Initiating change with data first at SnapLogic
We had similar issues at SnapLogic – we made decisions based on insights from data married from disparate systems and siloed data sets. The efforts to gain insights were less than ideal, requiring many hours to manually stitch together batch-oriented data. Colleagues from separate departments, including myself, would run periodic and one-off reports requiring specific data that was not always readily available. In some cases, we neither had a holistic view of how our customers were using our product nor did we understand customer sentiment in order to innovate our portfolio.
After creating an endless number of reports but generating very little insight, we realized that we needed a common unified framework to overcome our data access barriers, so we could derive actionable insights and drive decisions based on data.

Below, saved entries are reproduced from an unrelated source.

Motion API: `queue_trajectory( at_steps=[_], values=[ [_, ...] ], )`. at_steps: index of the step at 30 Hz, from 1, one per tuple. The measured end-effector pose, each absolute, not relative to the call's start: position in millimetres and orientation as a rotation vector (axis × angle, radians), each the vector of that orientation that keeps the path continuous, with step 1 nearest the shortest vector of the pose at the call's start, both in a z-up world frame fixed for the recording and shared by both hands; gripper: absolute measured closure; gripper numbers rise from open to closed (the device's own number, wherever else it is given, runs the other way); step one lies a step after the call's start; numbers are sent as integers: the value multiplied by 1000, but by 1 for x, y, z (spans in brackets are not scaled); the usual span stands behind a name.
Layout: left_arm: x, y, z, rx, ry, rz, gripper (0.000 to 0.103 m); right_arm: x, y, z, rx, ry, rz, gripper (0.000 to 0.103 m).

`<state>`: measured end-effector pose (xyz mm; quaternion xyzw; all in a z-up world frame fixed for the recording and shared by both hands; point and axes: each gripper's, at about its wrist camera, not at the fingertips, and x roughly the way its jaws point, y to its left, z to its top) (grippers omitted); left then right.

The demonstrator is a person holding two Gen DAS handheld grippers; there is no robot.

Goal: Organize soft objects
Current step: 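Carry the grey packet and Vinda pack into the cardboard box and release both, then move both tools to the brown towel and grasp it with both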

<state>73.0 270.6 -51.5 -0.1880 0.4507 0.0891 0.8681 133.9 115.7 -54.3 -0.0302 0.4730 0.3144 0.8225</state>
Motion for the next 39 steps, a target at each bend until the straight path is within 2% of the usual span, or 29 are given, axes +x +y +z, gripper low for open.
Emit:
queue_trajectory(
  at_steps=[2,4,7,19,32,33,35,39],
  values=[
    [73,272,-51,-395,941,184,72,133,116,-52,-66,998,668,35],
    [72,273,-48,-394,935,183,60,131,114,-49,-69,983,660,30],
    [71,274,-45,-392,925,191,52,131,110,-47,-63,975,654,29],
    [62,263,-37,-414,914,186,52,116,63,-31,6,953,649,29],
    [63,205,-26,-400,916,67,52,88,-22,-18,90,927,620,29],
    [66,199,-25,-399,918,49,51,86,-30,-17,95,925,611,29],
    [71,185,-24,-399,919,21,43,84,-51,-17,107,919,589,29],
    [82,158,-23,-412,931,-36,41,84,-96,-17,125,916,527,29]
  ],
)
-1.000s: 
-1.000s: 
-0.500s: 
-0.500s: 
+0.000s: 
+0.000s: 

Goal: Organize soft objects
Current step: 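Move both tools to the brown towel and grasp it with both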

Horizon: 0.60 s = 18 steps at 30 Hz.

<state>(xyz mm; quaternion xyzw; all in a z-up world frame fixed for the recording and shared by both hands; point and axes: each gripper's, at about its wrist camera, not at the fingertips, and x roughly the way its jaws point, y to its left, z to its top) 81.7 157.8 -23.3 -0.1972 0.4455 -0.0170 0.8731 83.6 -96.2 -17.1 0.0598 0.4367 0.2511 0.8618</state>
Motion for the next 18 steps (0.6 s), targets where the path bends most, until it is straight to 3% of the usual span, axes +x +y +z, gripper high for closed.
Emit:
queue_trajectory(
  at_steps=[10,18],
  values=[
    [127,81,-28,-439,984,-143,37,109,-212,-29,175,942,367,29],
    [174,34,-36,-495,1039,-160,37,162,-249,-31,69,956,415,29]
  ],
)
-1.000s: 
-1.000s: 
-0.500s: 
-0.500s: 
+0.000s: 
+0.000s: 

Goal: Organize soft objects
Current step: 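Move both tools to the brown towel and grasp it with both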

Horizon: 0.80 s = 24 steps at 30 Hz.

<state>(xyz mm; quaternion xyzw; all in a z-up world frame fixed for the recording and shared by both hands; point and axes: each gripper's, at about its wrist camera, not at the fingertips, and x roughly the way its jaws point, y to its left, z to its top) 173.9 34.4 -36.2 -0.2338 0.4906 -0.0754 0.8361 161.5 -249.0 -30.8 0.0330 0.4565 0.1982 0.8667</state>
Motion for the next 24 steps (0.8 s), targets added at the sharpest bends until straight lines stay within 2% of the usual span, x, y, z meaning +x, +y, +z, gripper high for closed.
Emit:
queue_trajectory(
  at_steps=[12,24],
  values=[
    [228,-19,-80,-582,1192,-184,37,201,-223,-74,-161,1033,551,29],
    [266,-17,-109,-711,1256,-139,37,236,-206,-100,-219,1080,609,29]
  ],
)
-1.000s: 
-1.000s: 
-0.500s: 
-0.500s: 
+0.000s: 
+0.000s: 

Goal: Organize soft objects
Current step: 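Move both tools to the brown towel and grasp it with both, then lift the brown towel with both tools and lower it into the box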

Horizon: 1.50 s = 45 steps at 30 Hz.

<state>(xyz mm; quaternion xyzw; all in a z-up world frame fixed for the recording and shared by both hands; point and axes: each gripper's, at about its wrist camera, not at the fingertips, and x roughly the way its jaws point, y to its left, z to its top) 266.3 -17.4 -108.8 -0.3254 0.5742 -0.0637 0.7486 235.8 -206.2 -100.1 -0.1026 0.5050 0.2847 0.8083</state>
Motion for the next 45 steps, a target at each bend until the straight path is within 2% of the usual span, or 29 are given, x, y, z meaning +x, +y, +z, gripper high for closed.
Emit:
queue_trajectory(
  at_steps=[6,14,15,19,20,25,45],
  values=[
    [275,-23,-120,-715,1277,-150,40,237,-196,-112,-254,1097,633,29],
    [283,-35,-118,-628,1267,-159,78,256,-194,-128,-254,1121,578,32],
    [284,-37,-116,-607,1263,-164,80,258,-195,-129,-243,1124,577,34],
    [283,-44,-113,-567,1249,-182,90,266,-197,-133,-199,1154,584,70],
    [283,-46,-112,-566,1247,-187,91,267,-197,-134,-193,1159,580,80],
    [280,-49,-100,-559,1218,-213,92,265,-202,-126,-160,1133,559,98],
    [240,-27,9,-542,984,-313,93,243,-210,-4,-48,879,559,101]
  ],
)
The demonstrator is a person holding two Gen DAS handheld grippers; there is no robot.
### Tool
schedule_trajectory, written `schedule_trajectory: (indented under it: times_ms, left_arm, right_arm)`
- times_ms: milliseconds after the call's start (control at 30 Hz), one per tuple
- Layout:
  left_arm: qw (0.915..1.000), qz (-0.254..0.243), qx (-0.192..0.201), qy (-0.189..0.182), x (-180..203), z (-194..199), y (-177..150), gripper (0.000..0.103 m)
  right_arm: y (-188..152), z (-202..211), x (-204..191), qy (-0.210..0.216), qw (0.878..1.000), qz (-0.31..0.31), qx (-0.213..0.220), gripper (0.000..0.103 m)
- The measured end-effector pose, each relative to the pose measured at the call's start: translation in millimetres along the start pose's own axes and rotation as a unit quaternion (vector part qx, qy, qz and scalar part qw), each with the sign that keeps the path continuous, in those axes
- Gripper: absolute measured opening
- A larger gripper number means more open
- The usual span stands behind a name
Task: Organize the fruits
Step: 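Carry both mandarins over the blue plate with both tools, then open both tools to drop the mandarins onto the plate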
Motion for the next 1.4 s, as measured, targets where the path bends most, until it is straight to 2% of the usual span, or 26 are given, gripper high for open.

SnapLogic invests in a data lake
Based on my earlier observations on our data limitations, SnapLogic sought to become more data-driven by investing in a cloud data lake analytics initiative. I spearheaded this initiative and brought in stakeholders to understand their business requirements and then created a data framework that would meet those requirements. After weeks of fine-tuning the business requirements and formulating our data strategy, we built a multi-terabyte cloud data lake solution to provide a single source of truth. The goal was to empower key internal users with “self-service analytics” to uncover new opportunities, identify gaps, etc. We based our data framework on SnapLogic’s needs and what we wanted to accomplish. While our needs are unique to us, all companies require a set of principles for a common data framework in order to be data-driven.
Below is a series of steps that SnapLogic went through to define our data lake strategy and gain stakeholders’ buy-in. These steps are applicable to any company undergoing a data lake initiative.
1. Identifying the challenge
First realize and embrace the fact that there is a barrier in getting the right data, which means that you’ve experienced ineffective daily operations and the inability to drive key decisions. Once data problems are identified, the leadership team must come together to define key data initiatives that drive the organization’s business goals. These types of initiatives may be pushed by catalysts or organizational changes, including culture and leadership changes, operational changes, cross-team collaboration improvement, and agile processes. We also made some basic, but necessary operational changes in how the data can be made available among different teams including Engineering, Sales, Finance, and Marketing.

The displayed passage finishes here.